— Requirement —
This task is to restate all of the entries exactly.
◇ ◇ ◇ ◇ ◇ ◇ ◇
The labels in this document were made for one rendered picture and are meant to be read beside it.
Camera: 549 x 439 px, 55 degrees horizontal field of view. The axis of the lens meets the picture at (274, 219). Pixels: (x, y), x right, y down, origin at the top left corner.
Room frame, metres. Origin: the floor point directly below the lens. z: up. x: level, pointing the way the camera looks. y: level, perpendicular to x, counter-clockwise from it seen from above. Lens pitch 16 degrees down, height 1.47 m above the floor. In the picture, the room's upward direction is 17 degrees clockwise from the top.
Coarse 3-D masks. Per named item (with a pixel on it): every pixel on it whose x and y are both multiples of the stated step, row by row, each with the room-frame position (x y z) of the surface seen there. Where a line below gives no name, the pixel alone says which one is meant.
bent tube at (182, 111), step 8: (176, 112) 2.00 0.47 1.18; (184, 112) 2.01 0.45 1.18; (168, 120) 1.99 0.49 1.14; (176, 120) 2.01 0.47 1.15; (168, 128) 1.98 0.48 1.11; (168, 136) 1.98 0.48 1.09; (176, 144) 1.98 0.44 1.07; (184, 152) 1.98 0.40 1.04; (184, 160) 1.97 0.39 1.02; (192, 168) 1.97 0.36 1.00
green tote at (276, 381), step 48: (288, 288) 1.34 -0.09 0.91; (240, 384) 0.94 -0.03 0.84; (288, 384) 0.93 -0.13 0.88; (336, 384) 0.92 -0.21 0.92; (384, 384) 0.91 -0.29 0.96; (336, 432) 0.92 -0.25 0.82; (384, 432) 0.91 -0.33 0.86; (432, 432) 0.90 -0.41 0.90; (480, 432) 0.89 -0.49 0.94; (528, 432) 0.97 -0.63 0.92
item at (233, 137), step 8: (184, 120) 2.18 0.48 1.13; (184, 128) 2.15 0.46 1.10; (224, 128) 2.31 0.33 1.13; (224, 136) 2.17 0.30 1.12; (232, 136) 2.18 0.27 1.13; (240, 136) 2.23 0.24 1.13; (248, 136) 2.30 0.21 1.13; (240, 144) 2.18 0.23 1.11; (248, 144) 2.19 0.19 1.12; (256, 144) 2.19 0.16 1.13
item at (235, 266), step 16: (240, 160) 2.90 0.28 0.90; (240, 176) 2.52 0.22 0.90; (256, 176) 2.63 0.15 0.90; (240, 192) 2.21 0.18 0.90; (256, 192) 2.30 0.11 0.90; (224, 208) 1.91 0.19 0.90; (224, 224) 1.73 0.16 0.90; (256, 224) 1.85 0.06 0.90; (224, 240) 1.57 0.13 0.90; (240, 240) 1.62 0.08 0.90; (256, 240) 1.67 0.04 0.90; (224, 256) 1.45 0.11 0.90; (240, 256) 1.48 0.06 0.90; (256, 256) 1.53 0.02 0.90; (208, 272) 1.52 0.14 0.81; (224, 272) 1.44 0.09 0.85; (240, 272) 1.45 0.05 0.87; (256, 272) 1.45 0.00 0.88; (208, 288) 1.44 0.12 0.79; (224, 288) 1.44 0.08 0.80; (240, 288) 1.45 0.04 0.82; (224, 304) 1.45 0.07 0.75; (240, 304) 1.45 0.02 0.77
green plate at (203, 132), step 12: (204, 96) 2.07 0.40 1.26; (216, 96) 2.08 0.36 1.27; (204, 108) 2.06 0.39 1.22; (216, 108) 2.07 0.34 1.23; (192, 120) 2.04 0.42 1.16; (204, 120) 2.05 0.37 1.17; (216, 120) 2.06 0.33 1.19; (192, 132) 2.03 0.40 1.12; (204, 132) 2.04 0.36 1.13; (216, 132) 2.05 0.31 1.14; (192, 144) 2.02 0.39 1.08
◇ ◇ ◇ ◇ ◇ ◇ ◇
— Reply to the task —
The labels in this document were made for one rendered picture and are meant to be read beside it.
Camera: 549 x 439 px, 55 degrees horizontal field of view. The axis of the lens meets the picture at (274, 219). Pixels: (x, y), x right, y down, origin at the top left corner.
Room frame, metres. Origin: the floor point directly below the lens. z: up. x: level, pointing the way the camera looks. y: level, perpendicular to x, counter-clockwise from it seen from above. Lens pitch 16 degrees down, height 1.47 m above the floor. In the picture, the room's upward direction is 17 degrees clockwise from the top.
Coarse 3-D masks. Per named item (with a pixel on it): every pixel on it whose x and y are both multiples of the stated step, row by row, each with the room-frame position (x y z) of the surface seen there. Where a line below gives no name, the pixel alone says which one is meant.
bent tube at (182, 111), step 8: (176, 112) 2.00 0.47 1.18; (184, 112) 2.01 0.45 1.18; (168, 120) 1.99 0.49 1.14; (176, 120) 2.01 0.47 1.15; (168, 128) 1.98 0.48 1.11; (168, 136) 1.98 0.48 1.09; (176, 144) 1.98 0.44 1.07; (184, 152) 1.98 0.40 1.04; (184, 160) 1.97 0.39 1.02; (192, 168) 1.97 0.36 1.00
green tote at (276, 381), step 48: (288, 288) 1.34 -0.09 0.91; (240, 384) 0.94 -0.03 0.84; (288, 384) 0.93 -0.13 0.88; (336, 384) 0.92 -0.21 0.92; (384, 384) 0.91 -0.29 0.96; (336, 432) 0.92 -0.25 0.82; (384, 432) 0.91 -0.33 0.86; (432, 432) 0.90 -0.41 0.90; (480, 432) 0.89 -0.49 0.94; (528, 432) 0.97 -0.63 0.92
item at (233, 137), step 8: (184, 120) 2.18 0.48 1.13; (184, 128) 2.15 0.46 1.10; (224, 128) 2.31 0.33 1.13; (224, 136) 2.17 0.30 1.12; (232, 136) 2.18 0.27 1.13; (240, 136) 2.23 0.24 1.13; (248, 136) 2.30 0.21 1.13; (240, 144) 2.18 0.23 1.11; (248, 144) 2.19 0.19 1.12; (256, 144) 2.19 0.16 1.13
item at (235, 266), step 16: (240, 160) 2.90 0.28 0.90; (240, 176) 2.52 0.22 0.90; (256, 176) 2.63 0.15 0.90; (240, 192) 2.21 0.18 0.90; (256, 192) 2.30 0.11 0.90; (224, 208) 1.91 0.19 0.90; (224, 224) 1.73 0.16 0.90; (256, 224) 1.85 0.06 0.90; (224, 240) 1.57 0.13 0.90; (240, 240) 1.62 0.08 0.90; (256, 240) 1.67 0.04 0.90; (224, 256) 1.45 0.11 0.90; (240, 256) 1.48 0.06 0.90; (256, 256) 1.53 0.02 0.90; (208, 272) 1.52 0.14 0.81; (224, 272) 1.44 0.09 0.85; (240, 272) 1.45 0.05 0.87; (256, 272) 1.45 0.00 0.88; (208, 288) 1.44 0.12 0.79; (224, 288) 1.44 0.08 0.80; (240, 288) 1.45 0.04 0.82; (224, 304) 1.45 0.07 0.75; (240, 304) 1.45 0.02 0.77
green plate at (203, 132), step 12: (204, 96) 2.07 0.40 1.26; (216, 96) 2.08 0.36 1.27; (204, 108) 2.06 0.39 1.22; (216, 108) 2.07 0.34 1.23; (192, 120) 2.04 0.42 1.16; (204, 120) 2.05 0.37 1.17; (216, 120) 2.06 0.33 1.19; (192, 132) 2.03 0.40 1.12; (204, 132) 2.04 0.36 1.13; (216, 132) 2.05 0.31 1.14; (192, 144) 2.02 0.39 1.08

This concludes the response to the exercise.